- Task brief
Take the records below and write them out again exactly.

(Provided material Opens)

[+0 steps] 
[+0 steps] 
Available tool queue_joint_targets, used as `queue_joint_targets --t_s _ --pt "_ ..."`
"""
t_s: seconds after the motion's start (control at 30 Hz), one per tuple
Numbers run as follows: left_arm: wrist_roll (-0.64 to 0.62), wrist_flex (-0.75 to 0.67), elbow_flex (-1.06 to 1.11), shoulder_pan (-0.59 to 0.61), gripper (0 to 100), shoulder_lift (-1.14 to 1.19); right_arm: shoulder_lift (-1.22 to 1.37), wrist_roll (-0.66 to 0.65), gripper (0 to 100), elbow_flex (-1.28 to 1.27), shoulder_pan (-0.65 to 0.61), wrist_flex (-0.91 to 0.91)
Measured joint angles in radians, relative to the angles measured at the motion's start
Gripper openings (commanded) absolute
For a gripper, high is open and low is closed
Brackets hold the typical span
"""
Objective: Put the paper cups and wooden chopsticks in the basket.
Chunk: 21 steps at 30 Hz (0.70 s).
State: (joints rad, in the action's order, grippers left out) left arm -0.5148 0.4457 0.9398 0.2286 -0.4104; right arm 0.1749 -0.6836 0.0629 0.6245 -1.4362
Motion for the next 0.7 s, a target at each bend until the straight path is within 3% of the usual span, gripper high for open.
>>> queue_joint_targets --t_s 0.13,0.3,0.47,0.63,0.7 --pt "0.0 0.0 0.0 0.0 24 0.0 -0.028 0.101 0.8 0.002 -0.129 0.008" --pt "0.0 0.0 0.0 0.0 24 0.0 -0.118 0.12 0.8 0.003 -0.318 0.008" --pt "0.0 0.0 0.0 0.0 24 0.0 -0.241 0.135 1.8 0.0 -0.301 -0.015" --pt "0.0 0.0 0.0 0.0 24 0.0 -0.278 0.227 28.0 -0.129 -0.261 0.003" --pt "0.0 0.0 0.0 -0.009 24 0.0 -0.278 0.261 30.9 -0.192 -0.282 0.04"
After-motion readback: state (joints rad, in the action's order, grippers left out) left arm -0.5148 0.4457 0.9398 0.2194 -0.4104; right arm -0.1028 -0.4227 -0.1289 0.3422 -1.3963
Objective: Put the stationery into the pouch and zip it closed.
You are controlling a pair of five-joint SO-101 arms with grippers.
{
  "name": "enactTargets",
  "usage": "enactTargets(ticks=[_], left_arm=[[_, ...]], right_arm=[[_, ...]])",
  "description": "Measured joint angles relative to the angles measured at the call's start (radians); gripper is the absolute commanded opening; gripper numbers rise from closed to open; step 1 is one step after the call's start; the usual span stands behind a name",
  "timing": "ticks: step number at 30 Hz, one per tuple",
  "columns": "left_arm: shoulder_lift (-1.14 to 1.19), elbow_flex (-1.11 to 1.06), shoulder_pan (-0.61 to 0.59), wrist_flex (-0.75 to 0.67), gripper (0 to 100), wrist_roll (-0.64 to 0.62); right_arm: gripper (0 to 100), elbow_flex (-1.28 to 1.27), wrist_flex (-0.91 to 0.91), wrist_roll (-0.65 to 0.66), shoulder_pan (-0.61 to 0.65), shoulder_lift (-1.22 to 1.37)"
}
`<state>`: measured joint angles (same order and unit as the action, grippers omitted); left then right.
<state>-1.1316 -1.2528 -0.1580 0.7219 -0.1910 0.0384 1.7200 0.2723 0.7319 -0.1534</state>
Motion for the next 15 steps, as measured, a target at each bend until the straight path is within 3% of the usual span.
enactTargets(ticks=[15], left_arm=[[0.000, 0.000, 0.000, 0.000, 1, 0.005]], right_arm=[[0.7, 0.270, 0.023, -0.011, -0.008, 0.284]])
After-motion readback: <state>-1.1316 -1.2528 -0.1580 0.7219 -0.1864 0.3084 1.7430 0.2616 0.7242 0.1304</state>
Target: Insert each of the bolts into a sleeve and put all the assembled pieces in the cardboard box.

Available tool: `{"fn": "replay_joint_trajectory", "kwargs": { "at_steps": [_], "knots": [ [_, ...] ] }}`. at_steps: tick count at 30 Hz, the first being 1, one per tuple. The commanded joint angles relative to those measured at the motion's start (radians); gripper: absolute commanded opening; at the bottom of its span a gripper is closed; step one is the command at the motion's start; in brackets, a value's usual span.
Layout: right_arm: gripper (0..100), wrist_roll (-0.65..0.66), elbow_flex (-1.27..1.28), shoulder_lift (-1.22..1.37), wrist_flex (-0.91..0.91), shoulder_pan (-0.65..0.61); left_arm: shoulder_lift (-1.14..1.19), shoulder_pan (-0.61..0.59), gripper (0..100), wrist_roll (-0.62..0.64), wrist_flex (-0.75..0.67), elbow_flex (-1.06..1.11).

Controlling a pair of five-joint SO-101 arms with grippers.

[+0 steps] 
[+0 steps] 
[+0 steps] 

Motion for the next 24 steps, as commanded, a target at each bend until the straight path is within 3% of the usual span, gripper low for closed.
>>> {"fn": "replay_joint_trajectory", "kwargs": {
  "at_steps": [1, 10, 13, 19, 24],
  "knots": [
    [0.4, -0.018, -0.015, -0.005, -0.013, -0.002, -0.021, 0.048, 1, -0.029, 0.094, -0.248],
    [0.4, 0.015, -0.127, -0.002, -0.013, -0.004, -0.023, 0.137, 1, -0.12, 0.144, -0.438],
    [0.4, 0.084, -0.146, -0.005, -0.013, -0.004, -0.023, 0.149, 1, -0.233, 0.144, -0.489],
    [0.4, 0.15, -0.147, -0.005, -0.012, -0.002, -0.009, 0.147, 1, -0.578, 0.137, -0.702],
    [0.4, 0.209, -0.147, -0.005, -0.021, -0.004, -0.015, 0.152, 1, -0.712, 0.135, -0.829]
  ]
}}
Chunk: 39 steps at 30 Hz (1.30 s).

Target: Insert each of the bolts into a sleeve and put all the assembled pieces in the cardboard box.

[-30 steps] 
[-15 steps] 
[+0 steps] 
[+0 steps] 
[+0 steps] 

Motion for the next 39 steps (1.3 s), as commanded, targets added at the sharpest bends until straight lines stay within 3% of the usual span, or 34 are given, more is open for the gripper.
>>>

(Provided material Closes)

- Answer to the exercise
[+0 steps] 
[+0 steps] 
Available tool queue_joint_targets, used as `queue_joint_targets --t_s _ --pt "_ ..."`
"""
t_s: seconds after the motion's start (control at 30 Hz), one per tuple
Numbers run as follows: left_arm: wrist_roll (-0.64 to 0.62), wrist_flex (-0.75 to 0.67), elbow_flex (-1.06 to 1.11), shoulder_pan (-0.59 to 0.61), gripper (0 to 100), shoulder_lift (-1.14 to 1.19); right_arm: shoulder_lift (-1.22 to 1.37), wrist_roll (-0.66 to 0.65), gripper (0 to 100), elbow_flex (-1.28 to 1.27), shoulder_pan (-0.65 to 0.61), wrist_flex (-0.91 to 0.91)
Measured joint angles in radians, relative to the angles measured at the motion's start
Gripper openings (commanded) absolute
For a gripper, high is open and low is closed
Brackets hold the typical span
"""
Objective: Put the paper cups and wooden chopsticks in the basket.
Chunk: 21 steps at 30 Hz (0.70 s).
State: (joints rad, in the action's order, grippers left out) left arm -0.5148 0.4457 0.9398 0.2286 -0.4104; right arm 0.1749 -0.6836 0.0629 0.6245 -1.4362
Motion for the next 0.7 s, a target at each bend until the straight path is within 3% of the usual span, gripper high for open.
>>> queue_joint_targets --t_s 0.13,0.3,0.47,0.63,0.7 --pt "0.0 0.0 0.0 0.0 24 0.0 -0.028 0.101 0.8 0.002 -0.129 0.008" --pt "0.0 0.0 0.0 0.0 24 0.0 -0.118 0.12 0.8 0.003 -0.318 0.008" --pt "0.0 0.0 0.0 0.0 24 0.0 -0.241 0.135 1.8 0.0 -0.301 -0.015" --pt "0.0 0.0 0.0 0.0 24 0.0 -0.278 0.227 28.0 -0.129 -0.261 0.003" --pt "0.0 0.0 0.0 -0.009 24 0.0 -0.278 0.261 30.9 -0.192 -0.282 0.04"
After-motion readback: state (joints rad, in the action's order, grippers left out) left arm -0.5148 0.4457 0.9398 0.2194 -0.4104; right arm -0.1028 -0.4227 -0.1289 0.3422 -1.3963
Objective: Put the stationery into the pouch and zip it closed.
You are controlling a pair of five-joint SO-101 arms with grippers.
{
  "name": "enactTargets",
  "usage": "enactTargets(ticks=[_], left_arm=[[_, ...]], right_arm=[[_, ...]])",
  "description": "Measured joint angles relative to the angles measured at the call's start (radians); gripper is the absolute commanded opening; gripper numbers rise from closed to open; step 1 is one step after the call's start; the usual span stands behind a name",
  "timing": "ticks: step number at 30 Hz, one per tuple",
  "columns": "left_arm: shoulder_lift (-1.14 to 1.19), elbow_flex (-1.11 to 1.06), shoulder_pan (-0.61 to 0.59), wrist_flex (-0.75 to 0.67), gripper (0 to 100), wrist_roll (-0.64 to 0.62); right_arm: gripper (0 to 100), elbow_flex (-1.28 to 1.27), wrist_flex (-0.91 to 0.91), wrist_roll (-0.65 to 0.66), shoulder_pan (-0.61 to 0.65), shoulder_lift (-1.22 to 1.37)"
}
`<state>`: measured joint angles (same order and unit as the action, grippers omitted); left then right.
<state>-1.1316 -1.2528 -0.1580 0.7219 -0.1910 0.0384 1.7200 0.2723 0.7319 -0.1534</state>
Motion for the next 15 steps, as measured, a target at each bend until the straight path is within 3% of the usual span.
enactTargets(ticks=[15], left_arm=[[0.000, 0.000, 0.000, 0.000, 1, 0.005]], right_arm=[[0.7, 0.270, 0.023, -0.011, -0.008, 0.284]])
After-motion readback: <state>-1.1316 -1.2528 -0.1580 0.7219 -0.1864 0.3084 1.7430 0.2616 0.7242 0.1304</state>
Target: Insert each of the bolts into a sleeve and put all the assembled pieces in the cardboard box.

Available tool: `{"fn": "replay_joint_trajectory", "kwargs": { "at_steps": [_], "knots": [ [_, ...] ] }}`. at_steps: tick count at 30 Hz, the first being 1, one per tuple. The commanded joint angles relative to those measured at the motion's start (radians); gripper: absolute commanded opening; at the bottom of its span a gripper is closed; step one is the command at the motion's start; in brackets, a value's usual span.
Layout: right_arm: gripper (0..100), wrist_roll (-0.65..0.66), elbow_flex (-1.27..1.28), shoulder_lift (-1.22..1.37), wrist_flex (-0.91..0.91), shoulder_pan (-0.65..0.61); left_arm: shoulder_lift (-1.14..1.19), shoulder_pan (-0.61..0.59), gripper (0..100), wrist_roll (-0.62..0.64), wrist_flex (-0.75..0.67), elbow_flex (-1.06..1.11).

Controlling a pair of five-joint SO-101 arms with grippers.

[+0 steps] 
[+0 steps] 
[+0 steps] 

Motion for the next 24 steps, as commanded, a target at each bend until the straight path is within 3% of the usual span, gripper low for closed.
>>> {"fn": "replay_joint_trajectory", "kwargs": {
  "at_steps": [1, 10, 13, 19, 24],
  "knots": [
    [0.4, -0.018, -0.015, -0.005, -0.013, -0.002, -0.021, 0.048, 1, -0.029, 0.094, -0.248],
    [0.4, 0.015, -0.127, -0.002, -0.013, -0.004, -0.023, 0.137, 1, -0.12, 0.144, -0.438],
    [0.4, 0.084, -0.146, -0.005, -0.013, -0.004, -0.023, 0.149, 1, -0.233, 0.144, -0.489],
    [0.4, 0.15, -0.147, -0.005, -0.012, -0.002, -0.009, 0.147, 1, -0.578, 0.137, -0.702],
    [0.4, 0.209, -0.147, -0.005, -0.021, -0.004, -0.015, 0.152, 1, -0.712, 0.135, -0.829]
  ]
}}
Chunk: 39 steps at 30 Hz (1.30 s).

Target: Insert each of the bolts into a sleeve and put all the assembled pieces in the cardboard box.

[-30 steps] 
[-15 steps] 
[+0 steps] 
[+0 steps] 
[+0 steps] 

Motion for the next 39 steps (1.3 s), as commanded, targets added at the sharpest bends until straight lines stay within 3% of the usual span, or 34 are given, more is open for the gripper.
>>>

Nothing else goes in the answer.